I terremoti di Umbria e Marche hanno deformato un’area di 600 km quadrati

2 Nov 2016 14:50 - di Robert Perdicchi

I terremoti del 26 e del 30 ottobre hanno deformato una zona di 600 chilometri quadrati. È quanto emerge dalla prima analisi dei dati del satellite radar Sentinel 1, del programma europeo Copernicus, elaborate dall’Istituto nazionale di Geofisica e Vulcanologia (Ingv) e dall’Istituto per il rilevamento elettromagnetico dell’ambiente del Consiglio Nazionale delle Ricerche (Irea-Cnr).  «Una deformazione che si estende per un’area di circa 130 chilometri quadrati, con uno spostamento massimo di almeno 70 cm localizzato nei pressi di Castelluccio è stata rilevata», spiega Riccardo Lanari, direttore del Cnr-Irea, da una analisi delle immagini radar della costellazione Sentinel-1 sul terremoto del 30 ottobre che ha colpito le province di Macerata e e Perugia. Dopo quell’evento sismico, registrato domenica alle ore 7.40 con magnitudo 6.5, sono stati localizzati complessivamente oltre 1.100 scosse, segnala l’Istituto Nazionale di Geofisica e Vulcanologia.

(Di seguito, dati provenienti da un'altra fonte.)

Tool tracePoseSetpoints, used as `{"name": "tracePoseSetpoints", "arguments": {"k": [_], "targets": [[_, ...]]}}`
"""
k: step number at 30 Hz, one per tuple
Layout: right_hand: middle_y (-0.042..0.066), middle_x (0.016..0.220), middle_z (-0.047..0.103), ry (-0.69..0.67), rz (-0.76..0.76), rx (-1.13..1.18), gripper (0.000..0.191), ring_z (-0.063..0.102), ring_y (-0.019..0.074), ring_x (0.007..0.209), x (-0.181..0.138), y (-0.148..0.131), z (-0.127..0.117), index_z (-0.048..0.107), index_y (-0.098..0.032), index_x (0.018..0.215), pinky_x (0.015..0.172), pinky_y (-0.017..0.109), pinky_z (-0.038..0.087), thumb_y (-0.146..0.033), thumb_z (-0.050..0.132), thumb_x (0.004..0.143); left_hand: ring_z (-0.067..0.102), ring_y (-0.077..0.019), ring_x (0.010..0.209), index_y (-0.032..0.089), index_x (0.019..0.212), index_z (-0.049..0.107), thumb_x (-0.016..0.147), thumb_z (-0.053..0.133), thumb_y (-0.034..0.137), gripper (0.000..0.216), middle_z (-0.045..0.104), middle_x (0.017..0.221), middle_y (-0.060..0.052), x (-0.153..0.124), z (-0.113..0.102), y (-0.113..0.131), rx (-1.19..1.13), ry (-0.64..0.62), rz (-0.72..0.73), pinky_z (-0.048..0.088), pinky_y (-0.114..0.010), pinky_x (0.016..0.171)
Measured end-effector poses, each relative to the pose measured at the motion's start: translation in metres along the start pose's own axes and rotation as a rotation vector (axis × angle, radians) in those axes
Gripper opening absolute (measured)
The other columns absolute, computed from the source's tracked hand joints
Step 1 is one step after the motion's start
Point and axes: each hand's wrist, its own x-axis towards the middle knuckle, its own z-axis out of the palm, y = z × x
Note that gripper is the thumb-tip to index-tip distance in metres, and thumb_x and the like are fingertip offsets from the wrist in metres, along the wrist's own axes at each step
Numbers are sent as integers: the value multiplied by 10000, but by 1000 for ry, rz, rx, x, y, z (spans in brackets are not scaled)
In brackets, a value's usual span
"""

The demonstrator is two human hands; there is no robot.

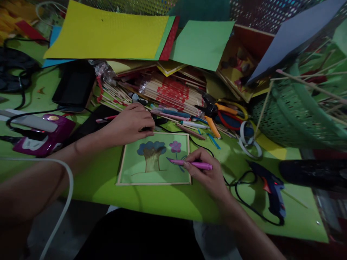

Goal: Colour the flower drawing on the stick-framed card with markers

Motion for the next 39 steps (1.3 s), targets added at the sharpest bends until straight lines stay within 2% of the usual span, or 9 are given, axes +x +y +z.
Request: {"name": "tracePoseSetpoints", "arguments": {"k": [28, 35, 39], "targets": [[12, 798, 643, 17, 39, 139, 155, 630, 215, 756, -3, 5, -4, 684, -266, 831, 665, 341, 505, -365, 797, 869, 623, -239, 939, 200, 850, 685, 950, 639, 282, 137, 689, 879, -44, 0, 1, -1, 1, 16, 9, 388, -401, 947], [15, 805, 645, 46, 40, 165, 173, 672, 251, 864, -4, 9, -5, 682, -272, 814, 795, 385, 544, -384, 809, 851, 620, -243, 929, 201, 856, 699, 944, 646, 278, 128, 697, 894, -44, 0, 1, -1, 19, 13, 12, 389, -413, 930], [8, 809, 634, 58, 45, 199, 166, 675, 240, 872, -4, 11, -5, 683, -270, 826, 800, 370, 537, -375, 808, 853, 611, -238, 913, 201, 854, 704, 936, 654, 285, 128, 689, 886, -38, 0, 2, -2, 12, 9, 9, 390, -411, 921]]}}
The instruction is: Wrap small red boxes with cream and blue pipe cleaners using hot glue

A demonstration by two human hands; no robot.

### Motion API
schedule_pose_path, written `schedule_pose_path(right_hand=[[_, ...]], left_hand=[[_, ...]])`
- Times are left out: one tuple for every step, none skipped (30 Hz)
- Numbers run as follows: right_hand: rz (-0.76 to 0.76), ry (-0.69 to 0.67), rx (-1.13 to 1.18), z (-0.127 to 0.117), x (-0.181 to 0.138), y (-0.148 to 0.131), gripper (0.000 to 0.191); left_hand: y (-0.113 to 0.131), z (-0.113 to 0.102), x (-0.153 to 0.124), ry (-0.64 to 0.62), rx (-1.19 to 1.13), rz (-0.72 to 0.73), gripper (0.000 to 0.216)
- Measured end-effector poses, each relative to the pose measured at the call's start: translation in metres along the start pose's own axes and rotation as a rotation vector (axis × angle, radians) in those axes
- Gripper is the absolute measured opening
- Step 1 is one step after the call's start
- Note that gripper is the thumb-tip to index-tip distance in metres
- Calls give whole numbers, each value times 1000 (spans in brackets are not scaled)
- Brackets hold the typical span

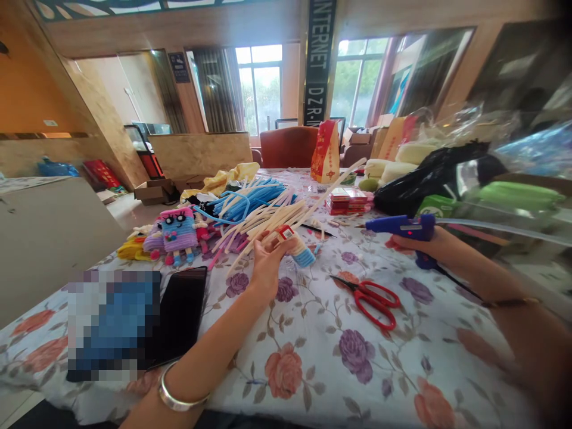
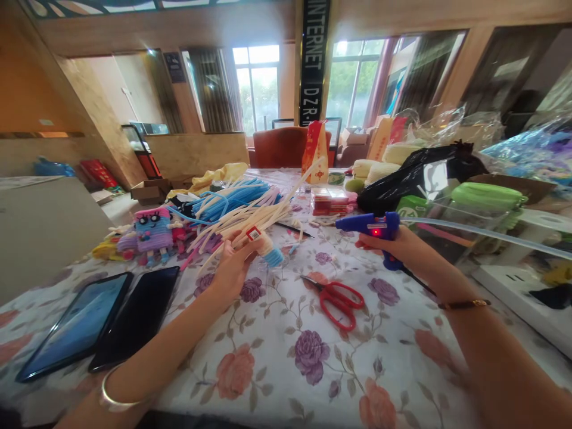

Tali risultati, annuncia il direttore Cnr-Irea Lanari, “verranno raffinati nei prossimi giorni grazie ad ulteriori analisi, questa volta con dati radar acquisiti dal satellite giapponese ALOS2 che, operando in banda L, garantisce stime più accurate dell’entità degli spostamenti superficiali in aree con copertura vegetale”. Grazie alle immagini radar e i dati Sentinel-1 ora “è possibile delimitare la zona (40 x 15 km) in cui il terreno si è abbassato a seguito dei terremoti del 26 e 30 ottobre di magnitudo rispettivamente 5.9 e 6.5”, precisa poi Stefano Salvi, dirigente tecnologo Ingv. «Si nota molto bene – sottolinea Salvi – la complessità dei movimenti del suolo, sostanzialmente dovuti a due categorie di effetti: allo scorrimento degli opposti lembi di crosta terrestre lungo i piani di faglia profondi è dovuto l’andamento concentrico delle linee di uguale abbassamento, mentre discontinuità, addensamenti o piegature ad angolo acuto delle frange, sono dovute a fenomeni molto superficiali quali scarpate di faglia, riattivazioni di frane, sprofondamenti carsici. E’ il contributo dei terremoti alla costruzione dei paesaggi Appenninici», conclude l’esperto Ingv.